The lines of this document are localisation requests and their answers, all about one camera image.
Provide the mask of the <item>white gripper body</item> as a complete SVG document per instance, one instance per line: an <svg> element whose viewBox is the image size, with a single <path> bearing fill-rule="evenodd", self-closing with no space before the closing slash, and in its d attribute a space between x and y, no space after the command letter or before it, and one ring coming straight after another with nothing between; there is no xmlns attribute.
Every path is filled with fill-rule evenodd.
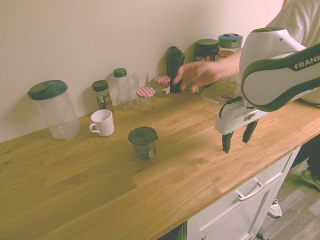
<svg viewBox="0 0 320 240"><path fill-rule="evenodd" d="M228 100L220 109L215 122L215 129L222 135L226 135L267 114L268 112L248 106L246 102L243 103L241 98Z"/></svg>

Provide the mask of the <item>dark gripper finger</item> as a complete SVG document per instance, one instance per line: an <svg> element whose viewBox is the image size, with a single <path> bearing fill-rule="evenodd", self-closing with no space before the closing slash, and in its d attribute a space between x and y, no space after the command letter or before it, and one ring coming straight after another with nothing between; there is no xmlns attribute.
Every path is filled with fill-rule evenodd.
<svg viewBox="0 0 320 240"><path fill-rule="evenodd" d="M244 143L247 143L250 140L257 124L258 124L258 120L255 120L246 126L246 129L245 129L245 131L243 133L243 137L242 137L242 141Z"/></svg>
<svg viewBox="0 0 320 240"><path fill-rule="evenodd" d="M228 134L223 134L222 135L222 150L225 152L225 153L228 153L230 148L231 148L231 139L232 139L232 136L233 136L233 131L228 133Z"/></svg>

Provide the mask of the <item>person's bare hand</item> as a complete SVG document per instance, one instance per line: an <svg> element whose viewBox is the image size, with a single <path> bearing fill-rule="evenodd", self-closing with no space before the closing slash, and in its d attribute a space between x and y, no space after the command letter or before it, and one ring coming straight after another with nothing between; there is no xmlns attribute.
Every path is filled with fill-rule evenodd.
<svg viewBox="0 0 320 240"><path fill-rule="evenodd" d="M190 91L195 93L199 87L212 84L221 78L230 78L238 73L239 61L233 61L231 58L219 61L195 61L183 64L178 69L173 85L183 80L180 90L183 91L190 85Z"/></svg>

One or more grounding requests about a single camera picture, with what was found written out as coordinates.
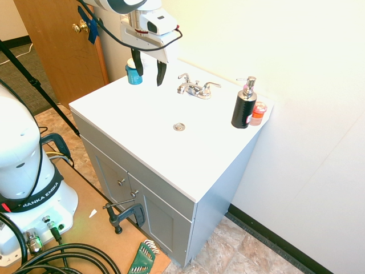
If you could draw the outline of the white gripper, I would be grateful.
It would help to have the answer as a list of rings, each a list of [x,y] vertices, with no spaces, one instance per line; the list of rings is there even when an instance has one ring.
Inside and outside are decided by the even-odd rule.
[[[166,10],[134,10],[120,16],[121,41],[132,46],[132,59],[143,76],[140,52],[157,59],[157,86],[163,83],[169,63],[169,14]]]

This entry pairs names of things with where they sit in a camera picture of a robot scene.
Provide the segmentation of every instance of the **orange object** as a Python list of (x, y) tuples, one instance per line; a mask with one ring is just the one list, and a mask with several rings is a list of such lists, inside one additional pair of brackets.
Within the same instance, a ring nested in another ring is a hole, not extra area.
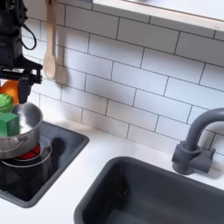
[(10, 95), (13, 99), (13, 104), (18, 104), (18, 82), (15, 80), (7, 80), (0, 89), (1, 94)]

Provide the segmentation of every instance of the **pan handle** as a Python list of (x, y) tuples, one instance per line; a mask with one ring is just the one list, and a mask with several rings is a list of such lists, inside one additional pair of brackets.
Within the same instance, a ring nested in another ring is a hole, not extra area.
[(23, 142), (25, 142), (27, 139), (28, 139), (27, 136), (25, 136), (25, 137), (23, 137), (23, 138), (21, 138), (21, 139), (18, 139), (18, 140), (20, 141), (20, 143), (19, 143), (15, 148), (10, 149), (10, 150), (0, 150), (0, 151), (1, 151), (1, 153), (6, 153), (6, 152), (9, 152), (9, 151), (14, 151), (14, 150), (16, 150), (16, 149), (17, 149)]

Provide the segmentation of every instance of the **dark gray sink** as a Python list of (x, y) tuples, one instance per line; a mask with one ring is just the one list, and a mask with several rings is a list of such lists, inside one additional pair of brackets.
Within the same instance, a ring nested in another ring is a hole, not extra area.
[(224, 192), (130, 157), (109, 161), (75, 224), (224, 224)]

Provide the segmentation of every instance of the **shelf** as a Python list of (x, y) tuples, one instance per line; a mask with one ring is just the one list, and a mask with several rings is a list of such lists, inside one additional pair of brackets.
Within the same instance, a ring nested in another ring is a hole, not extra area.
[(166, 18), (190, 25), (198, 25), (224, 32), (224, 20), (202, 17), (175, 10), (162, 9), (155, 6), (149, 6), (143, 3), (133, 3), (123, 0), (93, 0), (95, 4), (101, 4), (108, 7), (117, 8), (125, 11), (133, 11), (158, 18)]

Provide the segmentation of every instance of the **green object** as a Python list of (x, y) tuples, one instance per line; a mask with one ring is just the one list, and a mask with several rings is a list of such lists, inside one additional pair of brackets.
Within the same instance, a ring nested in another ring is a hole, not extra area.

┄┄┄┄┄┄

The problem - Without the pictures, restate each entry exactly.

Response to the exercise -
The lines of this document are localisation requests and their answers, all about one camera image.
Provide the mask of the <item>white gripper body</item> as a complete SVG document per instance, one instance per line: an <svg> element whose viewBox is the image size, with a single <path> bearing fill-rule="evenodd", self-closing with no space before the closing slash, and in its d attribute a space between x and y, no space after the command letter or before it, and one ring coming straight after another with nothing between; there is no xmlns attribute.
Every path is filled with fill-rule evenodd.
<svg viewBox="0 0 320 240"><path fill-rule="evenodd" d="M228 100L220 109L215 122L215 129L222 135L226 135L267 114L268 112L248 106L246 102L243 103L241 98Z"/></svg>

Provide the mask of the <item>dark gripper finger</item> as a complete SVG document per instance, one instance per line: an <svg> element whose viewBox is the image size, with a single <path> bearing fill-rule="evenodd", self-closing with no space before the closing slash, and in its d attribute a space between x and y, no space after the command letter or before it, and one ring coming straight after another with nothing between; there is no xmlns attribute.
Every path is filled with fill-rule evenodd.
<svg viewBox="0 0 320 240"><path fill-rule="evenodd" d="M244 143L247 143L250 140L257 124L258 124L258 120L255 120L246 126L246 129L245 129L245 131L243 133L243 137L242 137L242 141Z"/></svg>
<svg viewBox="0 0 320 240"><path fill-rule="evenodd" d="M228 134L223 134L222 135L222 150L225 152L225 153L228 153L230 148L231 148L231 139L232 139L232 136L233 136L233 131L228 133Z"/></svg>

Provide the mask of the <item>person's bare hand</item> as a complete SVG document per instance, one instance per line: an <svg> element whose viewBox is the image size, with a single <path> bearing fill-rule="evenodd", self-closing with no space before the closing slash, and in its d attribute a space between x and y, no space after the command letter or before it, and one ring coming straight after another with nothing between; there is no xmlns attribute.
Every path is filled with fill-rule evenodd.
<svg viewBox="0 0 320 240"><path fill-rule="evenodd" d="M190 91L195 93L199 87L212 84L221 78L230 78L238 73L239 61L233 61L231 58L219 61L195 61L183 64L178 69L173 85L183 80L180 90L183 91L190 85Z"/></svg>

One or more grounding requests about a single camera picture, with what was found written out as coordinates.
If you could draw the outline of the white gripper, I would be grateful.
It would help to have the answer as a list of rings, each a list of [x,y] vertices, with no spaces, one instance per line; the list of rings is there even when an instance has one ring.
Inside and outside are decided by the even-odd rule.
[[[166,10],[134,10],[120,16],[121,41],[132,46],[132,59],[143,76],[140,52],[157,59],[157,86],[163,83],[169,63],[169,14]]]

This entry pairs names of things with where they sit in a camera picture of a robot scene.
Provide the segmentation of every instance of the **orange object** as a Python list of (x, y) tuples, one instance per line; a mask with one ring is just the one list, and a mask with several rings is a list of such lists, inside one additional pair of brackets.
Within the same instance, a ring nested in another ring is a hole, not extra area.
[(10, 95), (13, 99), (13, 104), (18, 104), (18, 82), (15, 80), (7, 80), (0, 89), (1, 94)]

Provide the segmentation of every instance of the **pan handle** as a Python list of (x, y) tuples, one instance per line; a mask with one ring is just the one list, and a mask with several rings is a list of such lists, inside one additional pair of brackets.
Within the same instance, a ring nested in another ring is a hole, not extra area.
[(23, 142), (25, 142), (27, 139), (28, 139), (27, 136), (25, 136), (25, 137), (23, 137), (23, 138), (21, 138), (21, 139), (18, 139), (18, 140), (20, 141), (20, 143), (19, 143), (15, 148), (10, 149), (10, 150), (0, 150), (0, 151), (1, 151), (1, 153), (6, 153), (6, 152), (9, 152), (9, 151), (14, 151), (14, 150), (16, 150), (16, 149), (17, 149)]

Provide the segmentation of every instance of the **dark gray sink** as a Python list of (x, y) tuples, one instance per line; a mask with one ring is just the one list, and a mask with several rings is a list of such lists, inside one additional pair of brackets.
Within the same instance, a ring nested in another ring is a hole, not extra area.
[(224, 192), (130, 157), (109, 161), (75, 224), (224, 224)]

Provide the segmentation of every instance of the **shelf** as a Python list of (x, y) tuples, one instance per line; a mask with one ring is just the one list, and a mask with several rings is a list of such lists, inside one additional pair of brackets.
Within the same instance, a ring nested in another ring is a hole, not extra area.
[(166, 18), (190, 25), (198, 25), (224, 32), (224, 20), (202, 17), (175, 10), (162, 9), (155, 6), (149, 6), (143, 3), (133, 3), (123, 0), (93, 0), (95, 4), (101, 4), (108, 7), (117, 8), (125, 11), (133, 11), (158, 18)]

Provide the segmentation of every instance of the **green object** as a Python list of (x, y) tuples, one instance per line; a mask with one ring is just the one list, and a mask with several rings is a list of such lists, inside one additional pair of brackets.
Within the same instance, a ring nested in another ring is a hole, not extra area.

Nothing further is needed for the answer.